Depths of My Heart
by Patricia Junious-Hawkins
Trafford Publishing

"So let love flow from the depths of your heart
And God will be seen as the greater part
What comes from the depths of your heart
Will reach the hearts of others"

To scribble out a few lines of verse is no great achievement. After all, in modern poetry there are no concrete rules regarding form or substance, and even small children can throw a few words together and call it a poem to please a parent or teacher. But what separates real poetry from doggerel is the passion at its core. True, imagery and clever phrasing help give the poet's offering a recognizable shape, but without a heart a poem is merely a husk of empty words. The author obviously takes this crucial task as a poet seriously, for each entry in her slim volume of verse beats with life and emotion.

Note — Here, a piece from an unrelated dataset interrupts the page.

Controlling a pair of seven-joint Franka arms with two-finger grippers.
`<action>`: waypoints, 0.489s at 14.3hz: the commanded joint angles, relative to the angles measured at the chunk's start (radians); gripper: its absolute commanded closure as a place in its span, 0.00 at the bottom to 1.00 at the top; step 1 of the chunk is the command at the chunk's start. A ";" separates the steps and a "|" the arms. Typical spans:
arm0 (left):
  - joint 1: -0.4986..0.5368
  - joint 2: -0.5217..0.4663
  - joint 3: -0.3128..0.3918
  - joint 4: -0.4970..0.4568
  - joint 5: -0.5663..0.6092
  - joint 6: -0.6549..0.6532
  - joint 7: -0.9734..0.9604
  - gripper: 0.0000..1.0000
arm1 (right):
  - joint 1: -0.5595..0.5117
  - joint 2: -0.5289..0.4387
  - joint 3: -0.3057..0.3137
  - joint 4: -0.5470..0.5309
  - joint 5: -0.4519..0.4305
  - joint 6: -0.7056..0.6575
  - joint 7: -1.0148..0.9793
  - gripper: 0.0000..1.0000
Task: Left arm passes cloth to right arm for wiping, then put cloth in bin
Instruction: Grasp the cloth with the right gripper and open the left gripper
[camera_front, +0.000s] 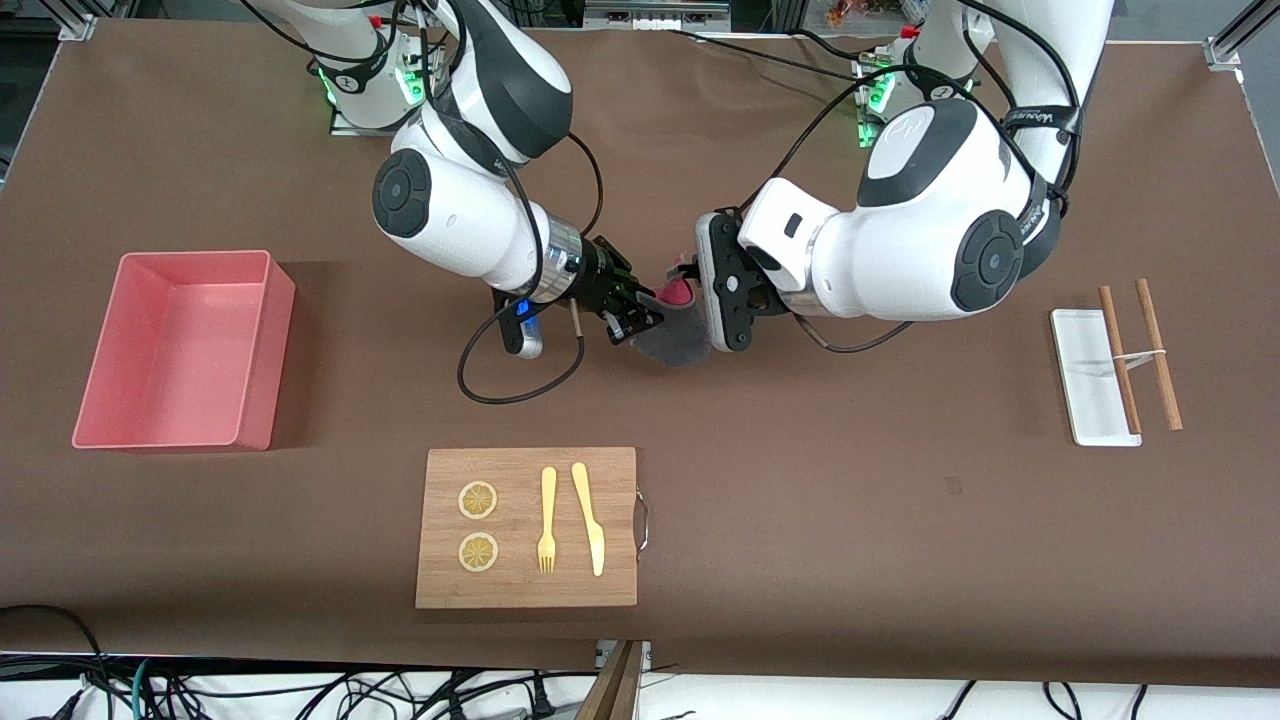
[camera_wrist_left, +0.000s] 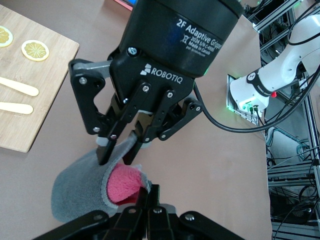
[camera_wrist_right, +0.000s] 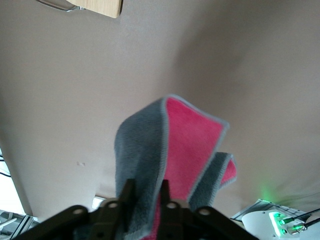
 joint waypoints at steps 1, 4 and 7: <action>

Junious-Hawkins' pen takes on a variety of subjects. The joys and frustrations of motherhood, the influence of close friends and family on her life, and reflections on ethnicity are frequent topics in her work. It is in this latter area, especially, that her writing shows the influence and power of luminaries such as Langston Hughes and Maya Angelou. Two of the finest pieces in the book, "Black Man" and "Wake Up Black Man," cry out movingly for change on both individual and societal levels. Yet the overwhelming majority of the poems in the collection revolve around the author's love for and devotion to God and his son Jesus Christ.

Readers expecting the atmospheric moodiness of someone like Charles Bukowski or the adroit verbiage of a T.S. Eliot will be taken aback by Junious-Hawkins' poems; her verse is straight-forward, easy to understand, and employs common rhyme schemes. But that is to be expected, because the author's intent seems to simply show others her heart and write "poetry that touches the soul."